‘Barriers Making Education Irrelevant’

Dr. Yaw Osei Adutwum

The Minister-designate for Education, Dr. Yaw Osei Adutwum, has said barriers built in the education system are making the country’s education irrelevant.

According to him, if a Visual Arts student, who is deemed to be the most creative person, cannot be an engineer “then you know that you have built some barriers in front of your children.”

Responding to questions from the Appointments Committee of Parliament on Thursday, Dr. Adutwum said Ghana needed an education system that made provision for students to easily switch from a programme like sociology to engineering “to make the most creative person to be the one who is innovative to build the best bridges and all the kind of engineering works required to develop the country.”

“In education we deal with access, quality and relevance. Invariably, an area that has given a number of developing countries a lot of challenges is relevance,” he said, adding “If you look at what we are doing in Ghana in the field of engineering, a field that is in great demand, we have currently 36,000 students enrolled in engineering.”

 

Producing More

“So give and take, we have about 9,000 that graduate annually. Appropriation is 31 million approximately and if you compare that to a country like Vietnam with a 90 million population, we are producing 9,000 engineers and they are producing 100,000 engineers every year,” he revealed.

“This is the reason Samsung is building the largest manufacturing hub in Vietnam. So relevance (of education) is very important. But we have built some barriers in our education system and when you visit schools, invariably headmasters will tell you these are Visual Arts students,” he said.

According to him, by implication “they (Visual Arts students) are not the smartest people in the school. But I always say to myself, ‘you are telling me that your most creative child who can draw you is not the smartest.’”

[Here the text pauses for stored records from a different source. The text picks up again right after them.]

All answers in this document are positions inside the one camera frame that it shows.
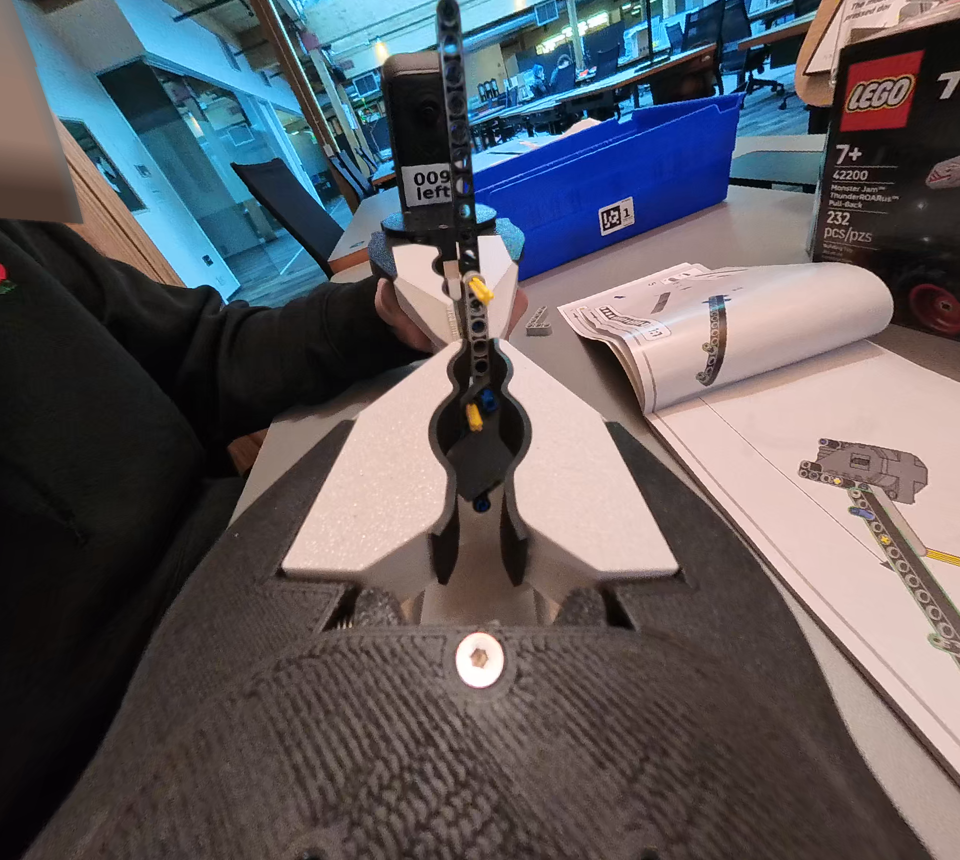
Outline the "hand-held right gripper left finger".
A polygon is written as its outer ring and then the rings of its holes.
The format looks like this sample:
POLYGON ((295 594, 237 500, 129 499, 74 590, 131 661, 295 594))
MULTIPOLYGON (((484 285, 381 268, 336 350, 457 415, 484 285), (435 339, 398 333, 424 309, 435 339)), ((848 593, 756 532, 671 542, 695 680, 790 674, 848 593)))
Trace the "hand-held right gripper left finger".
POLYGON ((424 621, 465 621, 470 603, 438 567, 455 564, 462 501, 431 429, 453 394, 450 344, 362 410, 301 525, 286 578, 378 588, 406 602, 423 594, 424 621))

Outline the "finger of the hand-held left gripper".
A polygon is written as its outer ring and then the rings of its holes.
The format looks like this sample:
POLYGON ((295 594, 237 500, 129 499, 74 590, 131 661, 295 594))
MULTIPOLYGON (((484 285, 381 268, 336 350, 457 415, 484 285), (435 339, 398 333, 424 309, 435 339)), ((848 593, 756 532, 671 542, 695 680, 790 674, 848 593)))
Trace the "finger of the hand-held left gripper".
POLYGON ((478 238, 479 275, 493 293, 486 305, 486 331, 491 338, 506 339, 522 318, 519 265, 498 235, 478 238))
POLYGON ((444 278, 434 269, 434 262, 440 258, 438 248, 400 243, 391 248, 391 256, 395 270, 392 283, 402 310, 433 340, 437 350, 449 346, 455 340, 450 340, 450 300, 444 278))

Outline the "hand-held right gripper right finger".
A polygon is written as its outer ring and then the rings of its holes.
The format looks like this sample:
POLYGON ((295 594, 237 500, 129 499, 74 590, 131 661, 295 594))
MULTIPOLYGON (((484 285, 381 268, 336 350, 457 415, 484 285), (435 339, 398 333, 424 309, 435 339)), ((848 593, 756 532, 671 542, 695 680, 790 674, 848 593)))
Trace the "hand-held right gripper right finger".
POLYGON ((508 341, 491 353, 502 482, 493 619, 536 619, 536 598, 673 578, 680 566, 602 415, 508 341))

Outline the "black toy beam assembly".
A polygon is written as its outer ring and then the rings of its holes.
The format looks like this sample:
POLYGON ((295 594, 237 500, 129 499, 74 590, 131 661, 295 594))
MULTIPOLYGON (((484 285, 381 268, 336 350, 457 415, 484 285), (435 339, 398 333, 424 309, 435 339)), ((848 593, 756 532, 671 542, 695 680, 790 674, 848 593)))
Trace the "black toy beam assembly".
MULTIPOLYGON (((456 0, 439 0, 436 7, 438 51, 460 51, 466 61, 461 11, 456 0)), ((462 247, 462 353, 453 362, 454 400, 441 414, 443 437, 450 439, 446 458, 452 464, 460 496, 485 511, 488 494, 506 477, 517 452, 500 429, 506 412, 500 387, 505 365, 494 339, 488 336, 487 313, 474 301, 464 280, 479 275, 478 248, 462 247)))

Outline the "person's left forearm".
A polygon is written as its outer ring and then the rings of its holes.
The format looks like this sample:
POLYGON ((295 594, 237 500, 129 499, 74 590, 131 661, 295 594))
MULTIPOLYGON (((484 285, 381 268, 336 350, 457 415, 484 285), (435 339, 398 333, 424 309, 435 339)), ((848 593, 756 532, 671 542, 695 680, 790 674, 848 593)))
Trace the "person's left forearm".
POLYGON ((222 307, 197 320, 180 391, 210 442, 226 445, 276 416, 426 357, 378 316, 373 277, 325 284, 283 307, 222 307))

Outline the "grey desk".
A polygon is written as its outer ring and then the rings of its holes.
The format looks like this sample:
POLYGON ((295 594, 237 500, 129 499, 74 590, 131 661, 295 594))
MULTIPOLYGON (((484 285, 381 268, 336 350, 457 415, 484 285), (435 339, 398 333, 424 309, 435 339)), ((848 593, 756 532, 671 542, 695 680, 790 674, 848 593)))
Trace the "grey desk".
MULTIPOLYGON (((809 258, 814 206, 811 194, 730 186, 723 203, 530 278, 523 290, 530 308, 556 308, 681 262, 709 268, 803 263, 809 258)), ((552 315, 551 321, 549 338, 528 338, 523 326, 517 326, 510 340, 607 420, 621 423, 705 498, 699 483, 690 479, 649 429, 616 357, 605 346, 583 341, 561 318, 552 315)), ((294 410, 274 421, 233 517, 240 516, 338 422, 354 417, 402 374, 390 371, 352 386, 316 411, 294 410)), ((957 781, 794 594, 779 580, 774 584, 802 629, 846 728, 874 776, 932 857, 958 858, 957 781)))

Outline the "person's left hand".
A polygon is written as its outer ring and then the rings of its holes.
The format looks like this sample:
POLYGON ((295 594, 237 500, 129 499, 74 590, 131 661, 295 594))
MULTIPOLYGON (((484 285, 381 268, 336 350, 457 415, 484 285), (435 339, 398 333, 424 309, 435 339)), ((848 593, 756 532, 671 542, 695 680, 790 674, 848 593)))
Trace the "person's left hand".
MULTIPOLYGON (((426 355, 431 355, 439 349, 433 340, 402 310, 394 284, 390 280, 377 280, 374 306, 381 320, 408 347, 426 355)), ((509 325, 504 333, 504 338, 510 338, 511 333, 526 315, 528 308, 529 298, 526 292, 518 289, 514 296, 509 325)))

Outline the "black office chair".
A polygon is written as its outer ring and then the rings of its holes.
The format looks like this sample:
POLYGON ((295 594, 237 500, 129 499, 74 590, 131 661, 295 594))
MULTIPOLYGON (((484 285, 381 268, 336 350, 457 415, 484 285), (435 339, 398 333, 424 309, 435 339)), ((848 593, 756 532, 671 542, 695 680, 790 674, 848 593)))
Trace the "black office chair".
POLYGON ((231 168, 253 198, 300 244, 332 279, 330 256, 344 230, 279 158, 231 168))

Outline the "blue plastic bin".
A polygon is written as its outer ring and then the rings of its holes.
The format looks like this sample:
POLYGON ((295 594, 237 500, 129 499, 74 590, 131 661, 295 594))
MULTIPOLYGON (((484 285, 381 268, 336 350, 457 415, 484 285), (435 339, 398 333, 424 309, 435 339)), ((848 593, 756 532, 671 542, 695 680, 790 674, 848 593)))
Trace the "blue plastic bin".
POLYGON ((475 174, 478 204, 524 234, 522 280, 722 202, 738 94, 634 111, 475 174))

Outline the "long wooden work table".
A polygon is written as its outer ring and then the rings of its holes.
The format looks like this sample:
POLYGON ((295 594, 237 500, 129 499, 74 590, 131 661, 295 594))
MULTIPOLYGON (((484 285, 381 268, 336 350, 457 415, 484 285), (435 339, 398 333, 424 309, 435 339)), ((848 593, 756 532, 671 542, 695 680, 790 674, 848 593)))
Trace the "long wooden work table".
POLYGON ((653 64, 636 64, 626 71, 547 98, 531 100, 510 108, 490 110, 483 115, 471 118, 470 125, 480 126, 494 120, 526 120, 548 110, 570 104, 575 108, 585 109, 595 100, 614 99, 616 94, 622 91, 631 94, 638 85, 649 83, 675 71, 699 72, 702 69, 710 69, 720 50, 722 49, 718 44, 713 42, 693 50, 683 51, 653 64))

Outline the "person in black sweatshirt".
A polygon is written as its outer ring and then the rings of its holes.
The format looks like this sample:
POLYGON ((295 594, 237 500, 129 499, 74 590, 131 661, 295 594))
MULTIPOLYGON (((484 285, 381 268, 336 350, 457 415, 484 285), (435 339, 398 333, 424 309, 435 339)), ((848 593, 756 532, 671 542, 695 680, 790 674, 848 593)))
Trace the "person in black sweatshirt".
POLYGON ((108 731, 269 424, 282 311, 164 286, 65 224, 2 221, 2 858, 108 731))

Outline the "white instruction booklet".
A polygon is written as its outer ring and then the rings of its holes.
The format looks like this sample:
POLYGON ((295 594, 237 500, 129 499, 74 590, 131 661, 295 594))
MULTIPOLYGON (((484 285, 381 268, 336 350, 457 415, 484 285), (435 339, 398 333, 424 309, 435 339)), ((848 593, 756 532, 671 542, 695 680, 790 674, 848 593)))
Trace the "white instruction booklet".
POLYGON ((650 426, 945 765, 959 765, 959 387, 870 341, 858 266, 682 264, 561 305, 650 426))

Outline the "grey table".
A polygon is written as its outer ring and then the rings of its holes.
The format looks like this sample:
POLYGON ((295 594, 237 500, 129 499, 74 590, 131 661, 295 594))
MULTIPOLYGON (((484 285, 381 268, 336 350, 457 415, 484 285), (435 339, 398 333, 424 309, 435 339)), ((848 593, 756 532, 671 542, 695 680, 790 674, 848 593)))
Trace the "grey table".
POLYGON ((823 171, 826 134, 740 136, 730 161, 731 185, 815 194, 823 171))

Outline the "black toy set box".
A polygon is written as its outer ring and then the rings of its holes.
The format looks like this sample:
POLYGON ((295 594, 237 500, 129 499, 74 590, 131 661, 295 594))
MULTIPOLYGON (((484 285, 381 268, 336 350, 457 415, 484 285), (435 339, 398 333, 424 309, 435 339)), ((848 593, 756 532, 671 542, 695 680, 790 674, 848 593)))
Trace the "black toy set box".
POLYGON ((829 112, 811 258, 870 269, 896 324, 958 340, 959 0, 822 0, 796 86, 829 112))

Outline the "black wall sign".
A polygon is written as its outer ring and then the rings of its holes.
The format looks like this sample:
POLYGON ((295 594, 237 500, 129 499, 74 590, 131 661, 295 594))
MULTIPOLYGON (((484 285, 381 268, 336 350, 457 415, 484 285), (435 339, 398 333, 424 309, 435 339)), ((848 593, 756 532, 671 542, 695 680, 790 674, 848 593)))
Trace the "black wall sign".
POLYGON ((60 122, 102 175, 104 181, 118 195, 124 206, 133 214, 145 211, 147 208, 142 199, 129 185, 88 127, 80 121, 61 119, 60 122))

He said “that means that we really put a barrier. If your most creative person who can draw cannot be an engineer then you know that you have built some barriers in front of your children.”

 

Broadening Skills

He said that was why they had begun a programme to broaden the array and the skills set that students were supposed to have, and therefore improve the soft skill of communication of creativity, critical thinking and collaboration.

“And once you are able to inculcate in the students the soft skills, then it will be easier for them to move from sociology to software engineering,” he stated.

He asked rhetorically, “Who is the best to develop our software for us? It is engineers, and not sociologists? But the barrier that we mostly erect is what is preventing us from making our education system relevant to the needs of this country.”

 

Covid-19 & Schooling

On the issue of schools reopening in the midst of the Covid-19 pandemic, the Education Minister-designate said the call for the immediate closure of schools was premature, adding that he would only sanction the closure of schools when infection statistics demanded so.

According to him, to the extent that the schools can be a safer environment than the home and the community in which they live and the schools are made clean and PPE are supplied coupled with strict adherence to the protocols, the schools should remain open.

“That is why teachers are being trained so that the protocols become second nature to the students, ensuring that there’s a lesson unit that is taught about disease spread in reference to Covid-19.

“These are critical issues and also ensuring that the new taskforce that we are developing for schools include an opportunity for timely reporting of places where there is a suspected case,” he submitted.

Dr. Adutwum said if they are unable to ensure that the school environment is made safe then it would make sense to close down schools.

 

University Bill

On the Public University Bill, Dr. Adutwuma indicated that he would hold dialogue with the leadership of the various universities to bring finality to the debate on the bill.

“Changes were made in various sections of the Public University Bill, which the universities and the outgone Education Minister had some dialogue on. So when I become the minister, I will continue the dialogue and bring finality to it, so that we can all move on and ensure that universities perform their rightful roles in the socioeconomic transformation of our country,” he noted.